The joint mission’s report notes that, in Wuhan alone, more than1,800 teams of epidemiologists, each with a minimum of five people per team, traced tens of thousands of contacts of sick people every day.
“Contact-tracing” is a critical component of the public health tool kit. It involves tracking down anyone who might have come in contact with a sick person and monitoring or isolating them in order to contain the spread of disease. In Shenzhen City, the report notes, workers managed to find all 2,842 close contacts of known coronavirus cases, identifying 88 new cases among them — each of which could have begun a new chain of transmission.
Other experts have said it’s too early to evaluate China’s success. But Aylward believes that China’s disciplined approach can be emulated by other countries, including Canada — though he notes that Canada already has the perverse advantage of having lived through SARS.
“Canada began preparing for this in 2003,” said Aylward, referring to the year that Severe Acute Respiratory Syndrome, which was also caused by a coronavirus, emerged. The outbreak overwhelmed Ontario’s underprepared health-care system in particular — and led to increased investments in infection-control at hospitals and public health units, although some of the latter have since been chipped away.

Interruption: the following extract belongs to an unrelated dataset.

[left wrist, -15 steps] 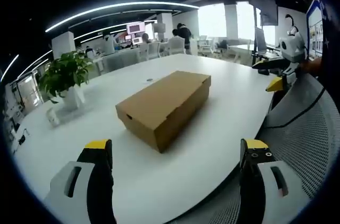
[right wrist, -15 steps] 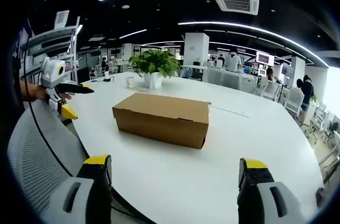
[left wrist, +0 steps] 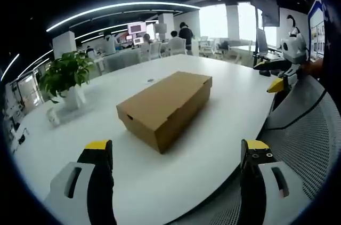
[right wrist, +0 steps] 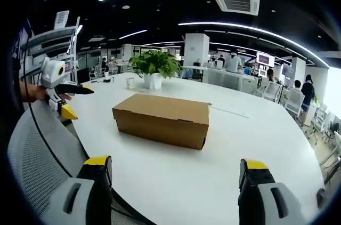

Aylward said that four groups of people need to work together to successfully contain an outbreak: leadership at the top, public health teams, front-line care providers and the public as a whole.
Countries need a clearly defined leader — either a head of government or an appointed czar — “who can repurpose whatever part of government” as needed, Aylward said. Public health teams are critical for contact-tracing and other forms of monitoring. Care providers — and care beds, in sufficient numbers — are vital for treating patients.
“If you invest in one thing, invest in your people. Just turn on your whole public-information machinery,” Aylward said, adding that people need to know how to reduce the risk of illness, and what to do if they think they have symptoms of COVID-19. “The key thing is, understand as much as you can.”
The global health emergency veteran has this message: “Take a deep breath, get in there, and get to work.”